Bank of Japan Governor Haruhiko Kuroda is listening closely and watching the financial markets and the yen's strength. Photo: AFP/The Yomiuri Shimbun
Global markets are suddenly listening to Bank of Japan Governor Haruhiko Kuroda. Photo: AFP / Yomiuri Shimbun

Analysts and reporters who cover the Bank of Japan have had a maddeningly quiet few years. That’s about to change.

The years 2013 and 2014 saw an explosion of BOJ action as Governor Haruhiko Kuroda opened fire with his monetary “bazooka.” That’s how traders termed the BOJ’s blasting the equivalent of nearly US$800 billion into the economy per annum and loading up on government debt and other financial assets.

Since then, things have been quiet for the most part. Other than the odd tweak in the asset purchases, Kuroda and company sat back and watched a 30% yen depreciation do its magic to revive growth.

BOJ back in the firing line

The year ahead will bring the BOJ back into play in unpredictable and potentially turbulent ways.

It started with last month’s “flash crash” in the dollar-yen rate, which has seen the yen rally 6% since October; on one day, it skyrocketed 3.5% in minutes. The turmoil sent stocks tumbling, producing the first annual loss in the Nikkei Stock Average in seven years – down 12%.

Now, as business and household sentiment slide in unison, BOJ officials are hinting at fresh bazooka blasts. “If the economy falters or recession risks heighten, the BOJ would need to act,” a top central bank official told Reuters for a January 9 story.

Blame Donald Trump. The US president’s trade war contributed to the 2.5% contraction in annualized third-quarter Japanese growth. The yen’s surge since then owes to Trump’s brawl with the Federal Reserve, which was hiking interest rates long before he came along. Trump has intensified attacks on hand-picked Chairman Jerome Powell.

Trump blames Powell for stock market volatility caused by his own erratic and scandal-plagued White House. Even if Powell stands his ground, the virulence of Trump’s jawboning – including calling the Fed’s “crazy” – is seen as limiting future tightening moves. As the dollar slides amid changing perceptions, Japan’s export competitiveness is evaporating.

A new BOJ survey of households, meantime, finds that perceptions about the outlook over the next 12 months are the lowest since Abe took office in 2012. In other words, gloom about wages and future prosperity have now gone full circle.

In the BOJ’s November 9 to December 5 poll, it found that 40% of responding households see worsening conditions, while fewer than 8% remain optimistic. Fully 33% expect wages to drop.

What a difference a year makes. In January 2018, Kuroda’s team was telegraphing an end to history’s biggest quantitative-easing experiment. It wasn’t a matter of “if,” but “when” – and “how aggressively.” First tapering, then the start of a clear and steady withdrawal from the BOJ’s 50% share of the government bond market and 75% ownership of exchange-traded stock funds.

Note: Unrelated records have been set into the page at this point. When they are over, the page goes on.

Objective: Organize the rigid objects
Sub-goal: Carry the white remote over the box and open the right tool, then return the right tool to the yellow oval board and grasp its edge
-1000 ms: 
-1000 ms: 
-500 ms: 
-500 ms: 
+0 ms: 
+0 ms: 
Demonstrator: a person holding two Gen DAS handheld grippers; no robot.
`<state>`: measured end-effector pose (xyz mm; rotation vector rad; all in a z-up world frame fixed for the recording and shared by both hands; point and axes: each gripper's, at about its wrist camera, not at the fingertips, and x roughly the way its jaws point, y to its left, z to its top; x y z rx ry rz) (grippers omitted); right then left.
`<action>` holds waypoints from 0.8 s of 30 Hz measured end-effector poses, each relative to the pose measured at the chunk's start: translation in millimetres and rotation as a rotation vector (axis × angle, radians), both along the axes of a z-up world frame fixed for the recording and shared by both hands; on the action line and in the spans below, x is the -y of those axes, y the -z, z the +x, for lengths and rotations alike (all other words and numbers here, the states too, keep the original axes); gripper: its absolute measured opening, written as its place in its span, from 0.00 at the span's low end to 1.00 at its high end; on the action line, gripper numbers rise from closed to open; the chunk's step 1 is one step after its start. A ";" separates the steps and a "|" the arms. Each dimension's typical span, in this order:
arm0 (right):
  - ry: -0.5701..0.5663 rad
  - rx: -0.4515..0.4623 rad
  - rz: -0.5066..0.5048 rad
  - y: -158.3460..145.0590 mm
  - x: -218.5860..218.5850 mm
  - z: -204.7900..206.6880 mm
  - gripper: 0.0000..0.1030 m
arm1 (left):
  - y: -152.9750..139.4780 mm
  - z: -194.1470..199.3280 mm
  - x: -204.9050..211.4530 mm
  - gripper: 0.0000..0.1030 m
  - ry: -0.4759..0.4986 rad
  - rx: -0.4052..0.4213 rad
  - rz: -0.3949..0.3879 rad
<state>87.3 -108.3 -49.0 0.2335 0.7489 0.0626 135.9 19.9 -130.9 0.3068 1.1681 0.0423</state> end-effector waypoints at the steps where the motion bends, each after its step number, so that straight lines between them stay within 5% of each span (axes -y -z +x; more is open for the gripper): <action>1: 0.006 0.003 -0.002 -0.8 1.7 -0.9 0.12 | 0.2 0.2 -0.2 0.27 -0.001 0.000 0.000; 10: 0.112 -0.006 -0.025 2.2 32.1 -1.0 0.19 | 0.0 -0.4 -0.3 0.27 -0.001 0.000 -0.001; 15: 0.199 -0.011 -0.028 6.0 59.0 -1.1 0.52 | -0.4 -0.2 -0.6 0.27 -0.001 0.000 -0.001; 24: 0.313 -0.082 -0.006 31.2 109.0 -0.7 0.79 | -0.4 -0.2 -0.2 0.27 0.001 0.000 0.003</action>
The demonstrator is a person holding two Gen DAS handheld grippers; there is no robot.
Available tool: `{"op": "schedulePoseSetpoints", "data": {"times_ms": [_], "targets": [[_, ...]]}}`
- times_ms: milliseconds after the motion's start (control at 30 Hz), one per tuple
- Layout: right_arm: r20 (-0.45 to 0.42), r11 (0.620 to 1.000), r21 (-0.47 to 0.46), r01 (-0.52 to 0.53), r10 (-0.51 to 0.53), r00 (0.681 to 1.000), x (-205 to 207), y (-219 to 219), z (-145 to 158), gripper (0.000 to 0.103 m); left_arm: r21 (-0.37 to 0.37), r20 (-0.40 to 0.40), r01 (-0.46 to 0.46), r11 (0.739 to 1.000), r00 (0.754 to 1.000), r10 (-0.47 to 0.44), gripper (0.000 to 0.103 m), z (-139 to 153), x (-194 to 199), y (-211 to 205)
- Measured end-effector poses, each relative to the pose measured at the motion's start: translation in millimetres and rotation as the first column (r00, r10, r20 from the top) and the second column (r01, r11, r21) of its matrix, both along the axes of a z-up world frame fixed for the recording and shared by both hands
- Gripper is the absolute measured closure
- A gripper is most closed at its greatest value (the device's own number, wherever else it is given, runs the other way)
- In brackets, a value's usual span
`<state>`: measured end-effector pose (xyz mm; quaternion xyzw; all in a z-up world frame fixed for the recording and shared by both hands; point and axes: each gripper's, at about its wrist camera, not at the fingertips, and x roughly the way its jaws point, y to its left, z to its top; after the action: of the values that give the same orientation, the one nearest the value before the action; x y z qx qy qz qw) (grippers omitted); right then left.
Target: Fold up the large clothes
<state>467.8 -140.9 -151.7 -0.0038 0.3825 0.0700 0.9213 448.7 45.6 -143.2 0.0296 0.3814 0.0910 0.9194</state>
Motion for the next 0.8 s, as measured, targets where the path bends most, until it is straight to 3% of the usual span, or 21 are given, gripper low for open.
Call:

An attack on appreciation?

Taper talk is quickly swinging to easing chatter. There’s an open question of how much good that might do. After all, the BOJ’s epic stimulus efforts only got us about halfway to the 2% inflation target. Nor did the yen’s drop, which produced record profits for giant exporters, catalyzing executives to fatten paychecks.

Even so, Kuroda’s team is best suited to counter speculators betting on a continued yen upswing. The yen could easily jump to 100 versus the dollar in coming months from 108 now, Kazuo Momma, a former BOJ executive director, told Bloomberg. Expect Kuroda to strategize with Finance Minister Taro Aso on ways to chasten yen bulls, including threatening to intervene to sell yen.

Any move to soften the yen would irk Trump, putting the BOJ in the president’s Twitter crosshairs. It would be better, of course, if Abe pursued supply-side reforms to restore national competitiveness. Bold talk of generating a startup boom, empowering women and cutting bureaucracy has amounted to too little six years on.

Yet Abe’s Liberal Democratic Party continues to rely on BOJ cash. That’s why, for better or worse, Kuroda and company are back on the job – bazookas locked and loaded.